When assessing the reliability of a source there are three important questions to ask:

– Who wrote it and are they an expert in this area? If you can’t identify who wrote it and if they have a relevant qualification then it is unreliable.

– Who checked it, and are they also an expert in this area? Even experts can be wrong, so having someone check the information is important, and they should also be an expert.

– How old is the information? Older information tends to be more unreliable, while newer information tends to be more reliable.

Now it is a sad fact that most information on the internet doesn’t meet even the first of these standards. Posts tend to be anonymous, and even when someone does provide a name and a claimed qualification it is nearly impossible to verify. And most posts are upvoted or downvoted by people who really have no clue what they’re on about. In reality often the correct answer is downvoted into oblivion because it is complicated and comes across as talking down to people, or simply doesn’t contain enough jokes or sarcasm.

The best source for reliable information is academic articles, but the big problem with training AI models on these is that the AI is going to end up copying their style, and it is unreadable to most people. So instead they train AIs on garbage. And as the old computing truism goes, “garbage in, garbage out” – if you train the AI on unreliable information you get unreliable answers.

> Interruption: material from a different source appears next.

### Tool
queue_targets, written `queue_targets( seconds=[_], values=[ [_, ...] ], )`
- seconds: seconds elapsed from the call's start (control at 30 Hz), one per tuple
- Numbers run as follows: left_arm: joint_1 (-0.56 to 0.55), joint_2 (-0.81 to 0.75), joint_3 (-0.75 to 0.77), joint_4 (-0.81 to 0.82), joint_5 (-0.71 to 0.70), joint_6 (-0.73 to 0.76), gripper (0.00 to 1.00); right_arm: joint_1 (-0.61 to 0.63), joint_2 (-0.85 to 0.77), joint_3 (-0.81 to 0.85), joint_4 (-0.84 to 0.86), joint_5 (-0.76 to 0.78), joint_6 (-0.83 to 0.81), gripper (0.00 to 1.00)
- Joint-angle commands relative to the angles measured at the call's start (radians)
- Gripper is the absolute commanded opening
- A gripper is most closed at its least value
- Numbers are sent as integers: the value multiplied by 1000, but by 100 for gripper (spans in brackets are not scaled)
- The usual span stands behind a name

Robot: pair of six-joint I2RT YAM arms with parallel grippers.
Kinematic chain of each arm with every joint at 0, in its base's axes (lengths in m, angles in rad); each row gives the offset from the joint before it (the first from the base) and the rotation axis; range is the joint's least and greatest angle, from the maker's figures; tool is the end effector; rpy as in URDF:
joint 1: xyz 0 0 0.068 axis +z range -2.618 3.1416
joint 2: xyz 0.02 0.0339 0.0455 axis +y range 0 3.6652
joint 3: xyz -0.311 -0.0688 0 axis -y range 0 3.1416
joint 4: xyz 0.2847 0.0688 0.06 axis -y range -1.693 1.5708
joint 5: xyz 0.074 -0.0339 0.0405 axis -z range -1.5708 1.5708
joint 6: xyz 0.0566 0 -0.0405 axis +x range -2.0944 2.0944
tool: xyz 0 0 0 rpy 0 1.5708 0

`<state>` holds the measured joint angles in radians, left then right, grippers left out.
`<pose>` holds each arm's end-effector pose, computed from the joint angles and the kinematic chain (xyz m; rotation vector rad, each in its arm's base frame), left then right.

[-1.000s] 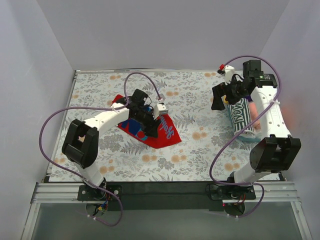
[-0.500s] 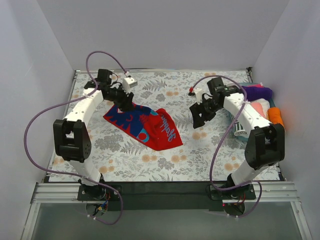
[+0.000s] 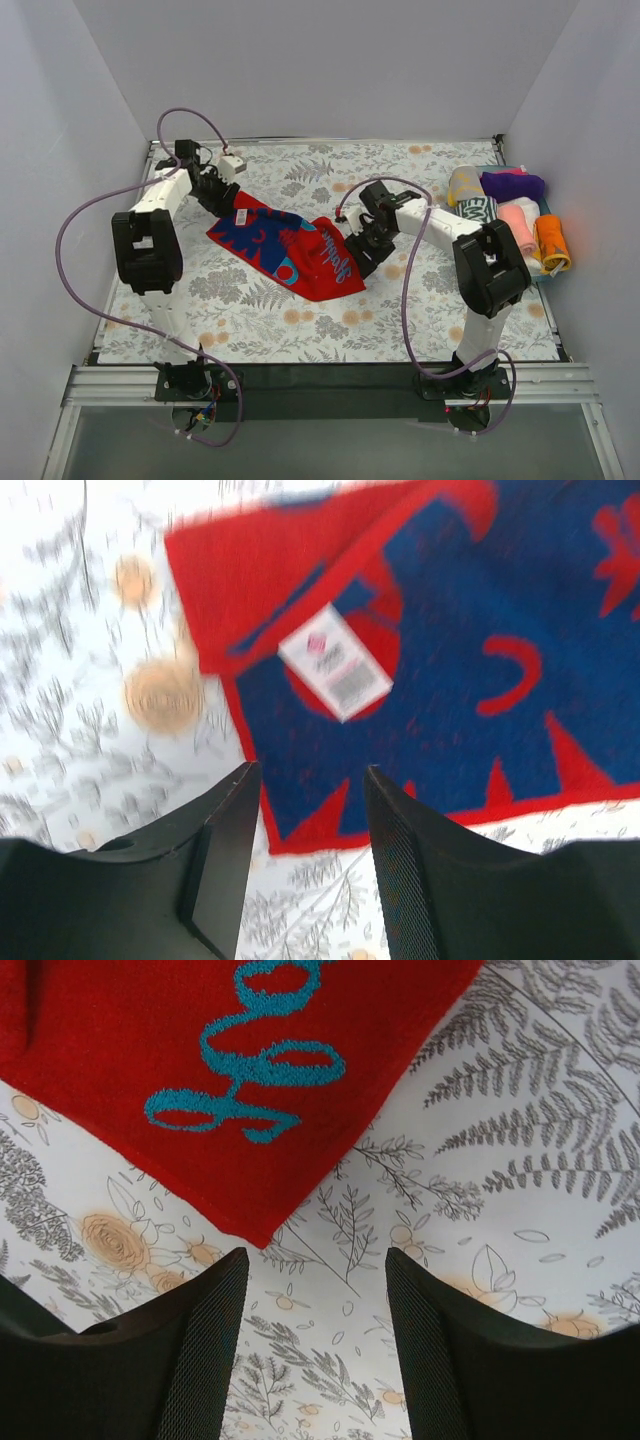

The sad fact here is that what people **want** is the illusion of being informed. They want a nice simple answer to a complicated question in the minimum time. Most people don’t know the difference between a true answer and a lie…. and don’t care – just look at the TIL (today I learned) subreddit, where almost every piece of “information” I’ve read that touches on my field of expertise is wrong in important ways.

And this is why AIs don’t actually use reliable information. Because people don’t actually want it.